What sort of oversight do you think bond spending should have?
O’Shea: It is my position that oversight of bond spending should be limited to scrutinizing the cost of all work and purchase orders for this bond. This will allow all of us to get the best value for our money. The bond is the product of years of work by myself, this board and the public. The bond started on the architect’s drawing table, outlining the needs and dire necessities of our buildings. It then worked its way through public committees, that gave us recommendations and additional input. After months of meetings and discussions with the public, we presented this bond for a vote. With the overwhelming passage of this bond, the public gave us a clear picture of what they expect us to accomplish. I believe that I am obligated to give the community what they voted for in this bond and that is precisely what I intend to do. Furthermore, I will strive to see that each phase of the bond is completed properly and under budget. This could result in bond savings for the tax payers. This bond will make our school buildings safer, more efficient and better prepared to educate our children well into the future.
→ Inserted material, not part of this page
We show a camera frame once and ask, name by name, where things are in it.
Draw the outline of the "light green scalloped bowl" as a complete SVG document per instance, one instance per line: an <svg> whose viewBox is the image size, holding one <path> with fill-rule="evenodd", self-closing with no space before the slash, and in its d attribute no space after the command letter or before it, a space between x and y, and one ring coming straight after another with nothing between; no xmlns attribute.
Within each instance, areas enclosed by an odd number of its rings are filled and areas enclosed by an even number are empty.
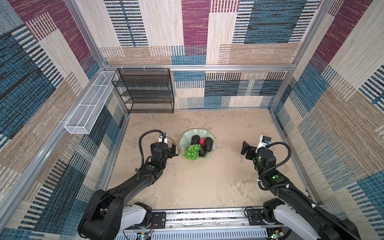
<svg viewBox="0 0 384 240"><path fill-rule="evenodd" d="M187 157L187 148L191 145L192 137L194 135L198 135L200 138L211 138L213 140L213 146L211 151L207 152L205 156L199 156L199 154L196 154L195 157ZM181 153L182 155L188 159L189 161L197 161L199 159L208 159L211 154L216 150L216 140L213 135L211 135L208 131L203 130L203 129L192 129L190 131L187 131L186 133L183 134L180 142L179 142L180 148L181 148Z"/></svg>

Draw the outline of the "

Rubino: The residents of Rockville Centre voted “yes” for a $46 million capital improvement bond, primarily for the high school, which is in dire need of refurbishment. As this improvement program begins, it will be extremely important for the administration to keep the residents informed of the progress and provide a full accounting of the money spent.
I would call for the creation of an independent advisory board made up of Rockville Centre residents with construction and financial expertise. This board, similar to the village’s Citizen’s Budget Advisory Committee, of which I am a member, would be in place during the life of this program. The board would provide a critical eye to the progress of the work and be able to educate the board and administration on the best use of our funds.